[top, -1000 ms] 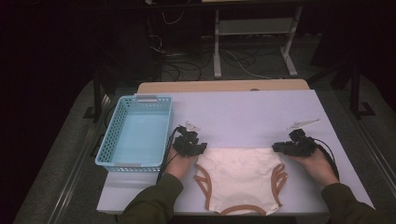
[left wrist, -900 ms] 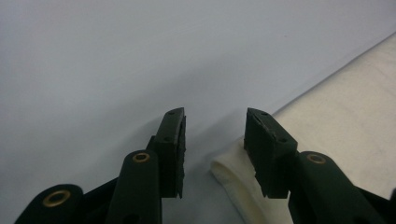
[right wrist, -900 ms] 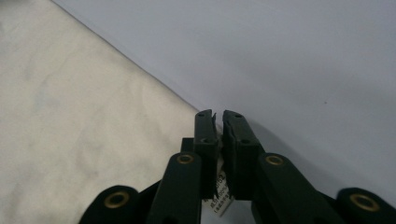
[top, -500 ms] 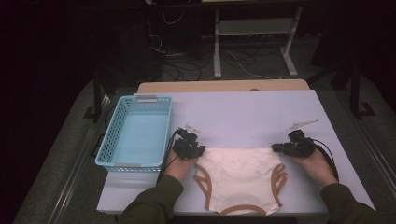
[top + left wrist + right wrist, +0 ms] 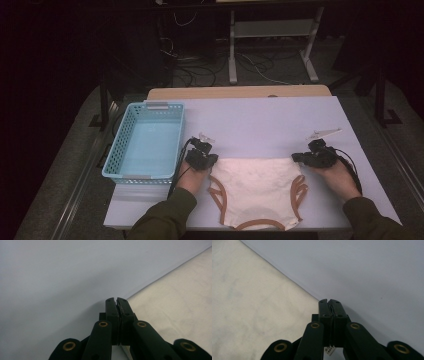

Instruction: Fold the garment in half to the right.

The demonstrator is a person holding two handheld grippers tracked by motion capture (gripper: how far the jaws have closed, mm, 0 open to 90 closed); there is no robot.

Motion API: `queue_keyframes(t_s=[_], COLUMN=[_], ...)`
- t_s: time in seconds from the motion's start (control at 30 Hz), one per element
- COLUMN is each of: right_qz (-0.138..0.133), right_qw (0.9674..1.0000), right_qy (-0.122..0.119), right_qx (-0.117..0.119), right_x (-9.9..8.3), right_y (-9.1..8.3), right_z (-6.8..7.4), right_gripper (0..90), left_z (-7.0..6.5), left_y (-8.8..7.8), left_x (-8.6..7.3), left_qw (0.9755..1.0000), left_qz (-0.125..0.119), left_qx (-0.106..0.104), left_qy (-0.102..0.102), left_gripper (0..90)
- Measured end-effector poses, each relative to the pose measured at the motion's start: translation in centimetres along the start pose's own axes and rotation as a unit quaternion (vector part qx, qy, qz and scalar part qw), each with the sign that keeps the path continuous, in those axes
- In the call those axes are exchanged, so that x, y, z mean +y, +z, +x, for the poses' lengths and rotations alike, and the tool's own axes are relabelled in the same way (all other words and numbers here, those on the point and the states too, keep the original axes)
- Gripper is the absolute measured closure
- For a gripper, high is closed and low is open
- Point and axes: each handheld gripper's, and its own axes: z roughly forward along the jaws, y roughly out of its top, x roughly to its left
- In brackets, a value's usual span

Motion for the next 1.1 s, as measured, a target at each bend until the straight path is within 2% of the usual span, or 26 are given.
queue_keyframes(t_s=[0.2,0.3,0.47,0.53,0.77,0.8,0.87,0.97,1.1], right_qz=[-0.006,-0.009,-0.016,-0.014,-0.017,-0.022,-0.024,-0.029,-0.035], right_qw=[1.0,0.9998,0.9996,0.9995,0.9991,0.9987,0.9985,0.9979,0.9974], right_qy=[-0.004,-0.004,0.009,0.009,0.017,0.024,0.025,0.036,0.046], right_qx=[-0.005,-0.017,-0.023,-0.025,-0.034,-0.039,-0.042,-0.045,-0.043], right_x=[0.2,0.9,1.4,1.7,2.6,3.0,3.1,3.4,3.6], right_y=[-0.3,-0.3,-0.2,-0.1,0.5,0.7,0.8,1.1,1.6], right_z=[-0.3,-1.0,-2.2,-2.7,-4.0,-4.7,-5.0,-5.6,-6.2], right_gripper=[86.8,86.8,86.8,86.8,86.8,86.8,86.8,86.8,86.8], left_z=[0.0,0.2,0.7,0.9,1.6,1.8,2.1,2.4,2.8], left_y=[-0.1,0.3,1.0,1.4,2.7,3.1,3.4,3.9,4.5], left_x=[1.0,1.7,2.9,3.3,4.3,4.7,4.9,5.4,5.5], left_qw=[0.9998,0.9996,0.9992,0.9992,0.9991,0.9989,0.9989,0.9987,0.9991], left_qz=[-0.019,-0.027,-0.039,-0.04,-0.042,-0.046,-0.045,-0.048,-0.041], left_qx=[0.0,0.0,-0.003,-0.002,-0.004,-0.004,-0.005,-0.005,-0.004], left_qy=[0.004,0.0,-0.007,-0.003,-0.01,-0.012,-0.008,-0.013,-0.009], left_gripper=[88.2,88.2,88.2,88.1,88.2,88.2,88.2,88.1,88.1])
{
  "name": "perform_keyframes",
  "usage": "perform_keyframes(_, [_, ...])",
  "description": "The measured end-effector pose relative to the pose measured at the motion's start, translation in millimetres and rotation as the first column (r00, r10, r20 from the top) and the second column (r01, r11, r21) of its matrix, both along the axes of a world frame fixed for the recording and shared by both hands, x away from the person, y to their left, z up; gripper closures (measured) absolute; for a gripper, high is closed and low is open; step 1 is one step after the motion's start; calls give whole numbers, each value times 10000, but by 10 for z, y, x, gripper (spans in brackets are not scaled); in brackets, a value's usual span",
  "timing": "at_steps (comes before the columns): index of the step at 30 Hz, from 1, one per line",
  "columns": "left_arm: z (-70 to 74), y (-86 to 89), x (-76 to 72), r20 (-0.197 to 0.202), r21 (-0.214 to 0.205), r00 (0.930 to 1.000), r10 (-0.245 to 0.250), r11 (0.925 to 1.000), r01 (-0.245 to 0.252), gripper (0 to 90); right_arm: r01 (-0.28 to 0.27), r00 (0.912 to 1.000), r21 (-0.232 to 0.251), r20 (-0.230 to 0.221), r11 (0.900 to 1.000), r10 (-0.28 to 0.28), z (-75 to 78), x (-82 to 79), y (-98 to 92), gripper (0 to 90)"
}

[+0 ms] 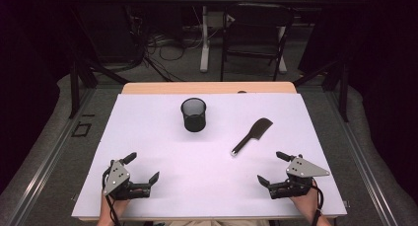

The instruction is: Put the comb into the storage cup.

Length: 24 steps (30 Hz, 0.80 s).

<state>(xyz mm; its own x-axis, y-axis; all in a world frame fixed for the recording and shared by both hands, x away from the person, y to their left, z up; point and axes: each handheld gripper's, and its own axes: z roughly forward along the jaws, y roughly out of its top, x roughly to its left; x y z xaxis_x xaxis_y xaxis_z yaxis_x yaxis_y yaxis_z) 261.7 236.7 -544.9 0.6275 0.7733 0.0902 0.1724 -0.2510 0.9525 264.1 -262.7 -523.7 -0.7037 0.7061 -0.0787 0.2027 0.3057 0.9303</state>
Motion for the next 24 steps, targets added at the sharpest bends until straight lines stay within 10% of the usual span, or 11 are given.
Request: perform_keyframes(24, [-14, -3, 18, -21, 145, 10000, 49, 9999, -48, 13, 131, 9997, -352, -187, 9993, -138, 26, 317, 149, 0])
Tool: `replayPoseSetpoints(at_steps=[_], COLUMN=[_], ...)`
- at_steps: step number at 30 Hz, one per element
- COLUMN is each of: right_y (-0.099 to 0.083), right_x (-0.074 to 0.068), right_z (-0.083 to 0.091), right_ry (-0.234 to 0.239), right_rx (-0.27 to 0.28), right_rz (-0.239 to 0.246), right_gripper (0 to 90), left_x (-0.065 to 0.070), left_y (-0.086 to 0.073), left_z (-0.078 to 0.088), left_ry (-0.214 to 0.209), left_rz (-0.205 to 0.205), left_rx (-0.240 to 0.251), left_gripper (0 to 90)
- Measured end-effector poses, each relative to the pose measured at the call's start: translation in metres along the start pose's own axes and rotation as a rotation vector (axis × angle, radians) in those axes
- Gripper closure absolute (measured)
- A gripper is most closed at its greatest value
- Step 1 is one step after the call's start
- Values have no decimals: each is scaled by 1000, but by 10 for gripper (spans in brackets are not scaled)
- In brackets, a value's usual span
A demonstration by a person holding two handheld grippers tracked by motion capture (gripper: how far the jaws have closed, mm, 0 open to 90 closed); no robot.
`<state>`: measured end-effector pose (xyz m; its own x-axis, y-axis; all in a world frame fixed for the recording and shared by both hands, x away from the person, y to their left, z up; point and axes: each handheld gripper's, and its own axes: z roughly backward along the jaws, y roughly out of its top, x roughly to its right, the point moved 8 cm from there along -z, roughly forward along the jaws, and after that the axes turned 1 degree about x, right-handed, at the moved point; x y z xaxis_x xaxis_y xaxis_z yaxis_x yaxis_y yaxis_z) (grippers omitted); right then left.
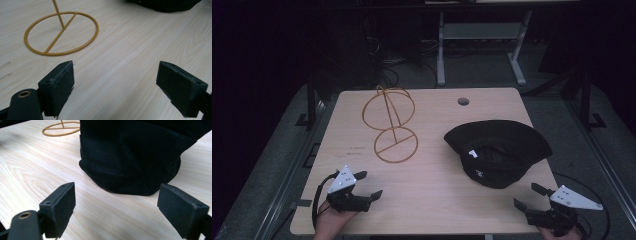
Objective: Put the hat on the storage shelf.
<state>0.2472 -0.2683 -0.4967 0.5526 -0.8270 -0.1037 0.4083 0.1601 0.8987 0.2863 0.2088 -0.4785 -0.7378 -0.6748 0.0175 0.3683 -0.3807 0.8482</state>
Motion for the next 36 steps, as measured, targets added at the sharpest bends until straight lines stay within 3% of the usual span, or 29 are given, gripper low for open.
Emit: replayPoseSetpoints(at_steps=[7, 17, 27, 30, 36], right_y=[0, 2, 1, 0, 1], right_x=[1, -1, 2, 3, 1], right_z=[-2, 4, 7, 7, 8], right_ry=[16, -9, -18, -12, -7], right_rx=[-2, 15, 22, 23, 26], right_rz=[-5, 0, -19, -15, -12], right_gripper=[144, 145, 144, 145, 145], left_x=[11, 37, 59, 73, 89], left_y=[15, 44, 86, 104, 125], left_z=[-1, -7, -33, -45, -64], left_ry=[-37, -130, -196, -215, -244], left_rz=[26, -22, -115, -171, -227], left_rx=[30, 21, 21, 4, -14], left_gripper=[143, 143, 143, 143, 144])
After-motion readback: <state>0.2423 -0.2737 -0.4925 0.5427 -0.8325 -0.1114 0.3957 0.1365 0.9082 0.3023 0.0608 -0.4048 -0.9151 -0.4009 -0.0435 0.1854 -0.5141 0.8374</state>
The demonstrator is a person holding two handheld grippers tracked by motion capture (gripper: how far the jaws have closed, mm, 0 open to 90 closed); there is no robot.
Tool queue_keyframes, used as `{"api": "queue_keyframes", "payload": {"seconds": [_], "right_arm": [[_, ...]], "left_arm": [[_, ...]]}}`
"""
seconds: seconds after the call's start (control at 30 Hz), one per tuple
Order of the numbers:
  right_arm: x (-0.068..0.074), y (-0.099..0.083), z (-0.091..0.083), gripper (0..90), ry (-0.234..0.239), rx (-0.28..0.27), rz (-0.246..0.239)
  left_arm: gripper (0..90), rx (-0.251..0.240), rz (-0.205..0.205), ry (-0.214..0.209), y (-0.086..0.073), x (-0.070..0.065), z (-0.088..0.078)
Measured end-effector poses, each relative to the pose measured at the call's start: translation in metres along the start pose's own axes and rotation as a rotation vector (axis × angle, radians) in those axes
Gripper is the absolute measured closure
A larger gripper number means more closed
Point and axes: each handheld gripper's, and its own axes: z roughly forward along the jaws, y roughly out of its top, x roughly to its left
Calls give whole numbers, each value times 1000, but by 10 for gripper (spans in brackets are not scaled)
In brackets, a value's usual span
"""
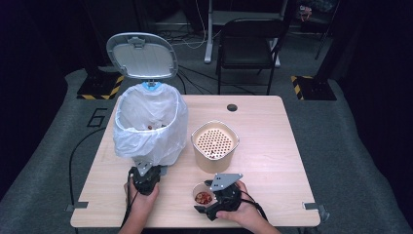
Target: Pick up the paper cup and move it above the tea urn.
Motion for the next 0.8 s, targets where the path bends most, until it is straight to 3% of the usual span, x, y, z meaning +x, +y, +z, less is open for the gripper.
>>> {"api": "queue_keyframes", "payload": {"seconds": [0.07, 0.13, 0.17, 0.27, 0.33, 0.37, 0.4, 0.43, 0.47, 0.73, 0.77, 0.8], "right_arm": [[-1, -2, 6, 145, -1, 12, -11], [1, -4, 8, 155, 7, 9, 7], [-1, -5, 9, 159, -8, 21, -18], [0, -6, 12, 190, -12, 26, -20], [1, -6, 12, 204, -5, 20, -5], [-1, -7, 12, 232, -23, 20, -16], [-1, -7, 12, 236, -20, 17, -10], [-2, -7, 11, 240, -21, 17, -18], [-2, -7, 11, 243, -26, 14, -26], [-11, -11, 1, 249, -70, 25, 4], [-16, -13, -6, 249, -97, 16, 34], [-16, -13, -6, 249, -97, 16, 34]], "left_arm": [[698, 0, 0, 0, 0, 0, 0], [698, 0, 0, -1, 0, 0, 0], [699, 0, 0, 0, 0, 0, 0], [699, 0, 1, 0, 0, 0, 0], [699, 1, 1, 0, 0, 0, 0], [698, 2, 16, 1, 0, 1, 0], [699, 0, -3, 0, 0, 0, 0], [699, 5, 28, 0, 0, 1, -1], [699, 5, 27, -1, 1, 1, -1], [699, 6, 27, -1, 0, 1, -1], [698, 6, 27, -1, 0, 1, -1], [698, 5, 23, 0, 0, 1, -1]]}}
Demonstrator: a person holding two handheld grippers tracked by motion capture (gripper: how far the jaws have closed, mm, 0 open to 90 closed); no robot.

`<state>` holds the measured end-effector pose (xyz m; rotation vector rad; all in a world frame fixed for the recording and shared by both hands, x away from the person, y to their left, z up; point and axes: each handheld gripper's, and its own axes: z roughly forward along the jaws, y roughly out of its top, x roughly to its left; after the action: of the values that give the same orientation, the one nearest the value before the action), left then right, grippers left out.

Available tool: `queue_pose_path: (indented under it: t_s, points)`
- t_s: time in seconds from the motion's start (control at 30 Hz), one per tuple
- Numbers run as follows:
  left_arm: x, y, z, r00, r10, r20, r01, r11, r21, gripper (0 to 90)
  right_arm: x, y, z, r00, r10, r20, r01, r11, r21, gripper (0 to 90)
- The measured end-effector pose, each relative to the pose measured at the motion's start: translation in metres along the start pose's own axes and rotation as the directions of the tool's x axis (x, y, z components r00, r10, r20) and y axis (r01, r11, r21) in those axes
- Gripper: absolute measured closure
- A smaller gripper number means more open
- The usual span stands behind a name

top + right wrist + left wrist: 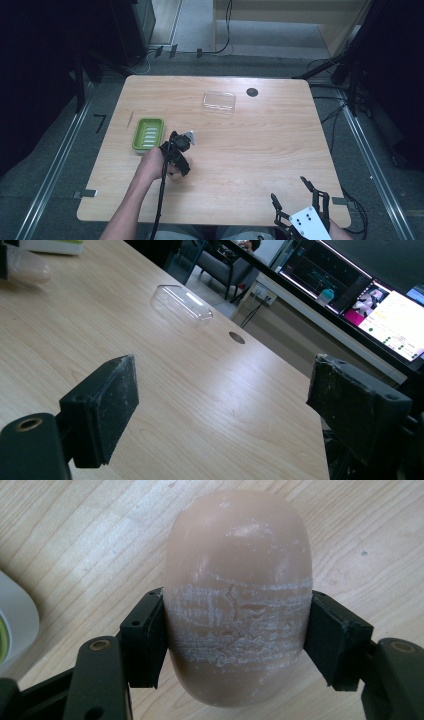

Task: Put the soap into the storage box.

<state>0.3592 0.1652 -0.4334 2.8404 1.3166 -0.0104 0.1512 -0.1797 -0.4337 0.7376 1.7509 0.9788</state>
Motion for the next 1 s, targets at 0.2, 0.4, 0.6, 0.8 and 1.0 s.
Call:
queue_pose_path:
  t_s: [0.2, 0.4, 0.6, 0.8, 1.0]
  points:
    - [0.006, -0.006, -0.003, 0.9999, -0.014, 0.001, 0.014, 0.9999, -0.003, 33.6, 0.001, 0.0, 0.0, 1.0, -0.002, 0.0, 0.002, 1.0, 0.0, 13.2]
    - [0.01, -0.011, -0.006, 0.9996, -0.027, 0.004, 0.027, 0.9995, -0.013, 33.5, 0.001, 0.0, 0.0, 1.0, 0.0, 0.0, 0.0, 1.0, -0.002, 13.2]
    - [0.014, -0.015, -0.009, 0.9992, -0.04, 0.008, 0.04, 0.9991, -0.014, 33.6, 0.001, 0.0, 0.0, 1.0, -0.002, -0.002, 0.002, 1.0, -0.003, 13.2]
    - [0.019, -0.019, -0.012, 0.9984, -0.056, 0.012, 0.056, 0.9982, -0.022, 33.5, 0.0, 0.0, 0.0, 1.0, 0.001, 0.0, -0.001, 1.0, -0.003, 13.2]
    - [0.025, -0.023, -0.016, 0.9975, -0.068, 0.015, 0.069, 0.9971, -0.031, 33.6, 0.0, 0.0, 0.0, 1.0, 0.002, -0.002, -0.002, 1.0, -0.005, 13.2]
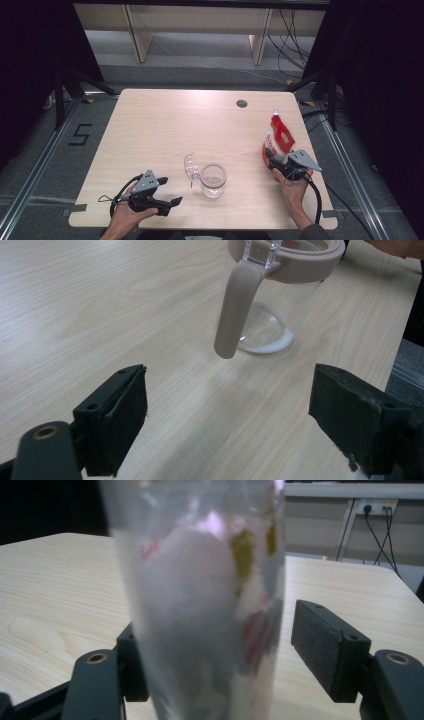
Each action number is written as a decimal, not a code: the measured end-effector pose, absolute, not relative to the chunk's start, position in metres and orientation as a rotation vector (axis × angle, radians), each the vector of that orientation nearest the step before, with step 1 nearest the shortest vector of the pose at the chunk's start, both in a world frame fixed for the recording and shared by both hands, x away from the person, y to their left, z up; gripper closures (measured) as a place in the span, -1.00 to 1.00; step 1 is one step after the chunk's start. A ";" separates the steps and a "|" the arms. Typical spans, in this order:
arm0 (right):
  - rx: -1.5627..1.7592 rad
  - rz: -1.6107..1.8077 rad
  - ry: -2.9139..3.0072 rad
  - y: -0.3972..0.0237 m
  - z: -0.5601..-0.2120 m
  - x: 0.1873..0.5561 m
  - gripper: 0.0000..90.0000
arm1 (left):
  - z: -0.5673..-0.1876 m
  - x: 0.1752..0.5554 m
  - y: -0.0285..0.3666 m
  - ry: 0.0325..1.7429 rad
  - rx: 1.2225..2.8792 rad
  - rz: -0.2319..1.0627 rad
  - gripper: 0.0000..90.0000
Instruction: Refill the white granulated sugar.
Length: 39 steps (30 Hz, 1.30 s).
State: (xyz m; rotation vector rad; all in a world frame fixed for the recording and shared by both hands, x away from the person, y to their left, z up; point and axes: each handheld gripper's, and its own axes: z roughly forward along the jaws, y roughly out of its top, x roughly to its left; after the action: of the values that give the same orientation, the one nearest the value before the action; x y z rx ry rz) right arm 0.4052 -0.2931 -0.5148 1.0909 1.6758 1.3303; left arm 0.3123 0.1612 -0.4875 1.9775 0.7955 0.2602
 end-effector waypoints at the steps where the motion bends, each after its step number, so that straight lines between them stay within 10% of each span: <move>1: 1.075 1.356 1.674 -0.293 -0.515 0.407 -0.27 | -0.487 0.312 0.161 0.792 1.982 0.254 -0.66; 16: 1.047 1.355 1.688 -0.294 -0.514 0.407 0.14 | -0.486 0.311 0.161 0.793 1.977 0.262 -0.66; 39: 0.707 1.149 1.869 -0.287 -0.489 0.386 0.23 | -0.486 0.315 0.166 0.789 1.978 0.263 -0.66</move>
State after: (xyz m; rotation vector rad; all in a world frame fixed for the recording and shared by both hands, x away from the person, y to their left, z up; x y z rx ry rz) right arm 0.3859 -0.2868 -0.4885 0.7068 1.8685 1.1486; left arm 0.3148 0.1659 -0.4865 1.9778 0.7894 0.2634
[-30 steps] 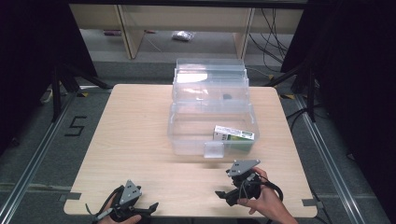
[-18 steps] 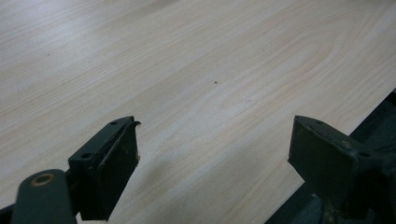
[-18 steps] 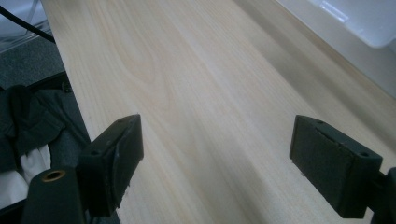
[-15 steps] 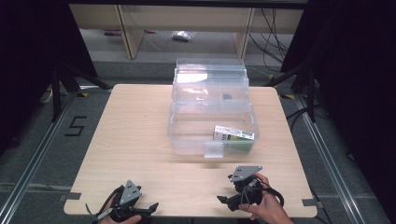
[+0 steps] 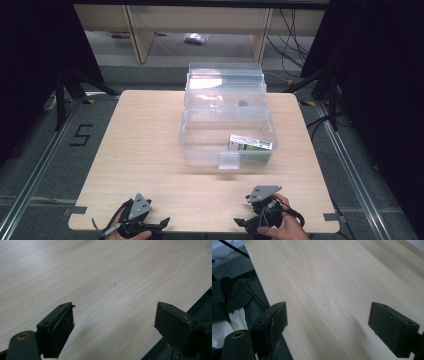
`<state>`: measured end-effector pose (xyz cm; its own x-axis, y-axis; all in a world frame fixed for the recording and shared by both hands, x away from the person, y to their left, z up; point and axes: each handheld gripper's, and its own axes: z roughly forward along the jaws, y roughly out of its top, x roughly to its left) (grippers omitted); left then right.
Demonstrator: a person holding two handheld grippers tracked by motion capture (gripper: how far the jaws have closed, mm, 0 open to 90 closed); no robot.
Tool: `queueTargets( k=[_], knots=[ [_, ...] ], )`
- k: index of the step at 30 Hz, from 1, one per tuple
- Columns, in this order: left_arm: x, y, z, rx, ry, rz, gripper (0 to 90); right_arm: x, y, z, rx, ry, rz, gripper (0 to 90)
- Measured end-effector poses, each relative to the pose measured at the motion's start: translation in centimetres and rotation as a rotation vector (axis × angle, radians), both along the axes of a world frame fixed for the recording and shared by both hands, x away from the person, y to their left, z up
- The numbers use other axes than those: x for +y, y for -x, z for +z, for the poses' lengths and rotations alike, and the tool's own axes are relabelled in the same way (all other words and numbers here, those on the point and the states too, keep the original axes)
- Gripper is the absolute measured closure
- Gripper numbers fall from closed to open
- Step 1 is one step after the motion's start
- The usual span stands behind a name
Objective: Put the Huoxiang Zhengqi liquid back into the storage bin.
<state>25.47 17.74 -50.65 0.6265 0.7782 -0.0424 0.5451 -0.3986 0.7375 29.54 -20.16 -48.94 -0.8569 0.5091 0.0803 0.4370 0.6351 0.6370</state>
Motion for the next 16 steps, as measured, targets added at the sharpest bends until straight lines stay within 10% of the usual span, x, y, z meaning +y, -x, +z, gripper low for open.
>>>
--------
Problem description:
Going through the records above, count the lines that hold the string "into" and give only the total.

Response below:
3